M1核心：每小时扫描所有币种，检测新信号并推送

架构:
1. 每小时整点触发
2. 拉取最新K线 → 聚合 → 跑信号管线
3. 新信号 → 过滤 → 仓位计算 → Telegram推送
4. 记录到数据库
"""

import logging
import pandas as pd
from typing import Dict, List, Optional
from datetime import datetime, timezone

from ..config.coins import COINS, get_coin
from ..config import settings as S
from ..core.pipeline import generate_long_signals, Signal
from ..core.shorts import find_short_signals
from ..core.filters import SignalFilter, calc_trend_60d
from ..core.position import calc_position, calc_effective_equity
from ..data.database import Database
from ..notify.telegram_bot import TelegramNotifier

logger = logging.getLogger(__name__)


class LiveScanner:
    """
    实时信号扫描器

    用法:
        scanner = LiveScanner(db, notifier, balance=1000)
        new_signals = scanner.scan_all(all_tf_data)
    """

    def __init__(
        self,
        db: Database,
        notifier: TelegramNotifier,
        balance: float = 1000.0,
        month_start_balance: Optional[float] = None,
    ):
        self.db = db
        self.notifier = notifier
        self.balance = balance
        self.month_start_balance = month_start_balance or balance

        self.signal_filter = SignalFilter()
        self.known_signal_keys = set()  # 已知信号去重

        # 从数据库恢复状态
        self._restore_state()

    def _restore_state(self):
        """从数据库恢复过滤器状态"""
        consec = self.db.get_state('consecutive_losses', '0')
        self.signal_filter.consecutive_losses = int(consec)
        self.signal_filter.paused_4h = self.db.get_state('paused_4h', '0') == '1'

        bal = self.db.get_state('balance', '')
        if bal:
            self.balance = float(bal)

        msb = self.db.get_state('month_start_balance', '')
        if msb:
            self.month_start_balance = float(msb)
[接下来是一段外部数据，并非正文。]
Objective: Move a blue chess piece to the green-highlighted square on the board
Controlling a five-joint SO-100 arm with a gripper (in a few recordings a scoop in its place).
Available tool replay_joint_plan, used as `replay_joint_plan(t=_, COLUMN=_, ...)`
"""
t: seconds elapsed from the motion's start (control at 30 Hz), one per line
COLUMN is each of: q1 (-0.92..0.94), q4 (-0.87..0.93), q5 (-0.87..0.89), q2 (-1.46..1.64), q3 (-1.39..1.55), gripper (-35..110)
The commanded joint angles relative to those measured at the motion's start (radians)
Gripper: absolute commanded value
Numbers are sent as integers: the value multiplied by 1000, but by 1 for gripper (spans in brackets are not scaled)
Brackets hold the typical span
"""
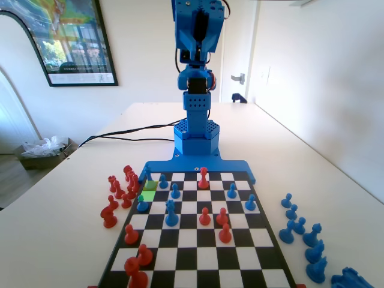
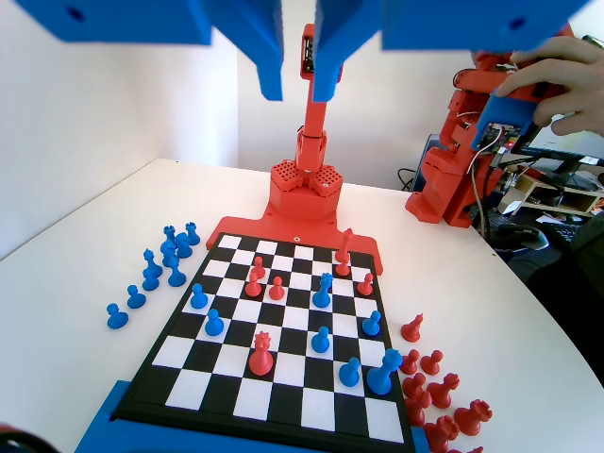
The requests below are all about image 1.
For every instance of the clear plastic bag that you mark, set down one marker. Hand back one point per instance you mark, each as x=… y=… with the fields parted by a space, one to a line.
x=42 y=147

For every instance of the black white chessboard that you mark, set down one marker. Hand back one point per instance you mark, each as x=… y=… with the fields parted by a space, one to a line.
x=189 y=237

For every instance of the red piece top row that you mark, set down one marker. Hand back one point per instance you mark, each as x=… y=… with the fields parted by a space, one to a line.
x=203 y=181

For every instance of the white arched board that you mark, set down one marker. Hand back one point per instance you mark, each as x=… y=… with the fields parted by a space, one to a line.
x=18 y=60

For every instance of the red chess pawn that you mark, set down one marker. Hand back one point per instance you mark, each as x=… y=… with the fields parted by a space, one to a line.
x=131 y=237
x=222 y=219
x=204 y=220
x=126 y=204
x=145 y=258
x=225 y=237
x=131 y=194
x=112 y=203

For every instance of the red chess bishop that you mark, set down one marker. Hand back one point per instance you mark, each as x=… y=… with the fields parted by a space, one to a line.
x=119 y=193
x=135 y=183

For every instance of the blue table clamp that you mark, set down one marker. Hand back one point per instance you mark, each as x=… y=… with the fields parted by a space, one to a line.
x=238 y=98

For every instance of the white door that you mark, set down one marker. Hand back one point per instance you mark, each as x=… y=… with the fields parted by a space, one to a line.
x=237 y=45

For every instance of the blue printed part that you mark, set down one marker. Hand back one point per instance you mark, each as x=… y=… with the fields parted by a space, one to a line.
x=351 y=280

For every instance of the red chess knight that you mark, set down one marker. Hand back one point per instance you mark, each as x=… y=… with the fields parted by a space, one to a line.
x=127 y=169
x=108 y=220

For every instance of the tall blue piece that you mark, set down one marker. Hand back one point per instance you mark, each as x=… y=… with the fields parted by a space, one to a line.
x=171 y=219

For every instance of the blue base mounting plate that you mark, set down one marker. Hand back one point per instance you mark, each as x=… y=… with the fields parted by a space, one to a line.
x=180 y=165

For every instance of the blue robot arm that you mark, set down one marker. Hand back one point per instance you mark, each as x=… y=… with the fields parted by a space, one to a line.
x=196 y=120

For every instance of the brown cardboard box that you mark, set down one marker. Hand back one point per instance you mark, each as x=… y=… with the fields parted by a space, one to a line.
x=36 y=162

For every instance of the red pieces bottom left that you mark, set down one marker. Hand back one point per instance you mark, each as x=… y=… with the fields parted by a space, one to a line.
x=136 y=277

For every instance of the black framed poster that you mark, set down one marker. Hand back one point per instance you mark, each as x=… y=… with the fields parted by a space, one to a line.
x=81 y=39
        logger.info(f"State restored: balance=${self.balance:,.0f}, "
                    f"consecutive_losses={self.signal_filter.consecutive_losses}, "
                    f"paused_4h={self.signal_filter.paused_4h}")
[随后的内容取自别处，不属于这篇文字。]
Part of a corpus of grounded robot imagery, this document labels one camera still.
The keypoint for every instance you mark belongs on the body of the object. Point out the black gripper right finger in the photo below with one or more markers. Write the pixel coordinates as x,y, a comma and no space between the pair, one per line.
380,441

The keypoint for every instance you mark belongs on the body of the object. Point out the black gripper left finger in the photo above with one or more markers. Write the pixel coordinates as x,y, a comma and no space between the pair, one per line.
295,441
    def _save_state(self):
        """保存状态到数据库"""
        self.db.set_state('consecutive_losses', str(self.signal_filter.consecutive_losses))
        self.db.set_state('paused_4h', '1' if self.signal_filter.paused_4h else '0')
        self.db.set_state('balance', str(self.balance))
        self.db.set_state('month_start_balance', str(self.month_start_balance))

    def _signal_key(self, sig: Signal) -> str:
        """生成信号唯一标识（用于去重）"""
        return f"{sig.coin}_{sig.direction}_{sig.signal_type}_{sig.entry_time.isoformat()}"

    def scan_all(
        self,
        all_tf_data: Dict[str, Dict[str, pd.DataFrame]],
    ) -> List[dict]:
        """
        扫描所有币种，返回新信号列表

        Args:
            all_tf_data: {symbol: {'1H': df, '4H': df, '1D': df}}
        Returns:
            List of signal dicts (已通过过滤，包含仓位建议)
        """
        scan_time = datetime.now(timezone.utc).strftime('%Y-%m-%d %H:%M UTC')
        logger.info(f"Scanning all coins at {scan_time}")

        # 收集所有信号
        all_signals: List[Signal] = []
        btc_daily_breakout_times = []

        for symbol, tf_data in all_tf_data.items():
            if symbol not in COINS:
                continue

            cfg = COINS[symbol]

            # 做多信号
            try:
                long_sigs = generate_long_signals(
                    symbol, tf_data['1H'], tf_data['4H'], tf_data['1D']
                )
                all_signals.extend(long_sigs)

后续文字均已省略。